**WHAT IS EXPECTED**. Out of the data below, copy every line with the string "black".

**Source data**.
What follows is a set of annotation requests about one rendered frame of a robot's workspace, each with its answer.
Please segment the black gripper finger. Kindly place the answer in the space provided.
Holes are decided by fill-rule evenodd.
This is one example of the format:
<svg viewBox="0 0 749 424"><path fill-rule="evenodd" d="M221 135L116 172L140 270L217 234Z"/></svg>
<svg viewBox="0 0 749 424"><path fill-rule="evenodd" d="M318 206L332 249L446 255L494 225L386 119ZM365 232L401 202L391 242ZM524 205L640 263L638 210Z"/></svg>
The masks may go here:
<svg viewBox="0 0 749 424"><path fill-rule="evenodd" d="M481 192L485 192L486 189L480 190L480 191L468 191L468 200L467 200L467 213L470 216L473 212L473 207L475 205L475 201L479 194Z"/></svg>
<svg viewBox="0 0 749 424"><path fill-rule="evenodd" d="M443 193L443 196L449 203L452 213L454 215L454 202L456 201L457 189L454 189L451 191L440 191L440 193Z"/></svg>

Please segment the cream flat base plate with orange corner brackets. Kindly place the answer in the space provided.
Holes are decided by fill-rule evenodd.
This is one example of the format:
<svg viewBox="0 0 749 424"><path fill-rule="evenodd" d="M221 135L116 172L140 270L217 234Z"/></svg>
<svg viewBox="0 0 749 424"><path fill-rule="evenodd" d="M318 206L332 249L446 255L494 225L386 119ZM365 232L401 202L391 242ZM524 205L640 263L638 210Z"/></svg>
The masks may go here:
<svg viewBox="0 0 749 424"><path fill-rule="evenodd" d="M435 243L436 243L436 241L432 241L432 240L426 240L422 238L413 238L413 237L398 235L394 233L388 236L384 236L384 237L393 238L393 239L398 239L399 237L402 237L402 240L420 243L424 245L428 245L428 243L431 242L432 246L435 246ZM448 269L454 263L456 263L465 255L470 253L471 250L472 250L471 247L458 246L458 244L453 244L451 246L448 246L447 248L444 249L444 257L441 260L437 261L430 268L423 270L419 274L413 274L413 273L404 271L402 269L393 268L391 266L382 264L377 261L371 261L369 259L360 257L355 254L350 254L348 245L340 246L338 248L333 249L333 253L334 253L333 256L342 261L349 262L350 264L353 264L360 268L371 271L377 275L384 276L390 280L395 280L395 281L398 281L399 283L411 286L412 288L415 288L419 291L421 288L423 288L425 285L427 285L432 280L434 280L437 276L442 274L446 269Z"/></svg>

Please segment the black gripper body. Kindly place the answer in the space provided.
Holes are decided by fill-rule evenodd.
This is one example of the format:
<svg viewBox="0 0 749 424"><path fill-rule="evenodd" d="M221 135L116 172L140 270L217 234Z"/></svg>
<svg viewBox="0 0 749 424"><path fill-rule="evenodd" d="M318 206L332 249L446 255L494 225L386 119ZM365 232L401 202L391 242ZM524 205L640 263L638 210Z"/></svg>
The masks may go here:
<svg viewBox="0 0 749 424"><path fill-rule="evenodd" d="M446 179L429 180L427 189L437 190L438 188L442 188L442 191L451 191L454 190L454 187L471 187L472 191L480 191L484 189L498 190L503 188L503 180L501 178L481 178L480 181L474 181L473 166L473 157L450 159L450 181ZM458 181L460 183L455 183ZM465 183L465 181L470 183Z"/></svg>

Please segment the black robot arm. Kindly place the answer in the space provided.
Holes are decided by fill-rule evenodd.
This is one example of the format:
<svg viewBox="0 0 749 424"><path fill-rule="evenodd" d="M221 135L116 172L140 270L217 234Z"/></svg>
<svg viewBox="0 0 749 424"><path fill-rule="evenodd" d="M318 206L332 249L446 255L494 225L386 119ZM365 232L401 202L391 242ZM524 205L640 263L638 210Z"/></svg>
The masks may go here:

**ANSWER TO THE PROBLEM**.
Please segment the black gripper finger. Kindly place the answer in the space provided.
Please segment the black gripper body. Kindly place the answer in the space provided.
Please segment the black robot arm. Kindly place the answer in the space provided.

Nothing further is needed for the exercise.